The oddly attractive Emmanuelle Escourrou stars as woman who gets raped by an ancient beastie and becomes the spawning ground for its talkative, bloodthirsty seed (voiced, in the English dub by an unaccredited Gary Oldman!). Alain Robak’s deeply weird, quintessentially French cult movie (originally released in the US in a cut form as THE EVIL WITHIN) was sequelized as LADY BLOOD with inferior results.

LE PACTE DES LOUPS (BROTHERHOOD OF THE WOLF) (2001)

Like Doyle’s HOUND OF THE BASKERVILLES on crack, Christophe (SILENT HILL) Gans’ blissfully trashy pastiche of horror, mystery, period romance and action adventure is considered by many to be a classic. Lush, erotic and full of manic, tone shifting energy LE PACTE DES LOUPS is, if nothing else, a chance to see iconic actress Monica Bellucci at her pouty lipped loveliest.

HAUTE TENSION (HIGH TENSION) (2003)

Outside of a forehead smacking final reel plot twist that threatens to undo all the glory that came before it, director Alexander Aja’s sneering, stylish, unrelenting feral white knuckle chase thriller is as much a blood spattered slasher movie as it is touching love story.

https://www.youtube.com/watch?v=z9Djvi1-k0s

ILS (THEM) (2006)

You’ve heard about, read about now for heavens sake, if you haven’t seen it, see it: 77 minutes of lip biting terror with very little set up and no let up, directors Xavier Palud and David Moreau’s master class in suspense (the duo are also responsible for the middling American remake of THE EYE) is under no circumstances to be watched alone.

FRONTIER(S) (2007)

We love this outrageous French take on American survivalist horror very, very much.

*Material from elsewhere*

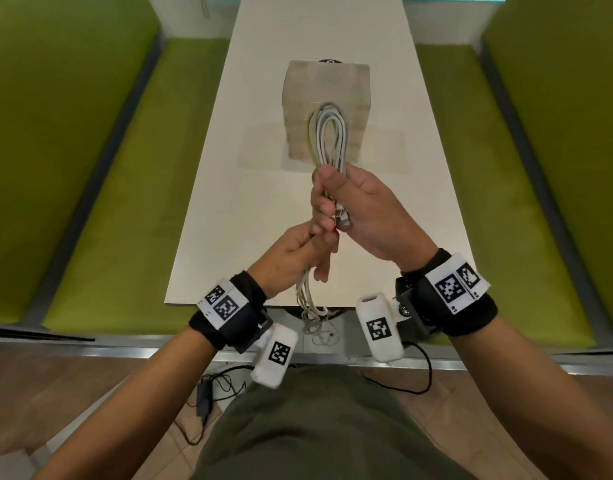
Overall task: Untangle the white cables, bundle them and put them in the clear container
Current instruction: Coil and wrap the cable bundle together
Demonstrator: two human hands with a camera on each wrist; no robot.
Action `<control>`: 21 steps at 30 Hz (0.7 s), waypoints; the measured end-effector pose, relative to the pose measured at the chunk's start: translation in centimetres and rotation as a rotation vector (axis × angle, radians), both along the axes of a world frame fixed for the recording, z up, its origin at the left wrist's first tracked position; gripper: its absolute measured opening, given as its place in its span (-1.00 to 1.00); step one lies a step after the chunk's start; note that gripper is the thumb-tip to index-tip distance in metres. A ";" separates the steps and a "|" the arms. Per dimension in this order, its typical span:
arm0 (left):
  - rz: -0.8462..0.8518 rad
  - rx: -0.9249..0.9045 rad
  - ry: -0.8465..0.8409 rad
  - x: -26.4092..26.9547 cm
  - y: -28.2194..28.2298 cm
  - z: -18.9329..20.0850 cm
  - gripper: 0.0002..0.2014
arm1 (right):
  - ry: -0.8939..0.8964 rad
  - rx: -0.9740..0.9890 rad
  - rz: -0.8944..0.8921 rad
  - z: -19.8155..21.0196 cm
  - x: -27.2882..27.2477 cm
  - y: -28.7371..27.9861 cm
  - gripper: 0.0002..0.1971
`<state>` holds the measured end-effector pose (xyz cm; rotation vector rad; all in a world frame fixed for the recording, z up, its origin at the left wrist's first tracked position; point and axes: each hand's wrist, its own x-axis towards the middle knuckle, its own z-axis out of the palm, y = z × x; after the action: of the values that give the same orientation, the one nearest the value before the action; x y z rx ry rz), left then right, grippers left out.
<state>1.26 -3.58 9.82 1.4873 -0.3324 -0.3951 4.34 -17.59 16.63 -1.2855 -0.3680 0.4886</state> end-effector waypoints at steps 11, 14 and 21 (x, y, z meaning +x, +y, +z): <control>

A several law evading Parisian youths bunk down for the night at a remote country farm, mutants, maniacs, mass murderers and Third Reich refugees come out to play. Brilliantly demented stuff from director Xavier Gens and absolutely not for the squeamish.

A L’INTERIUER (INSIDE) (2007)

One of the last truly great modern French horror films to date, this female-centric home invasion shocker offers a showcase study in insanity by reportedly equally wacky actress Beatrice Dalle, whose efforts to break into the home of a pregnant young woman and literally cut out her unborn child are as vile as they are valiant. A rollercoaster ride through the center of fetal hell.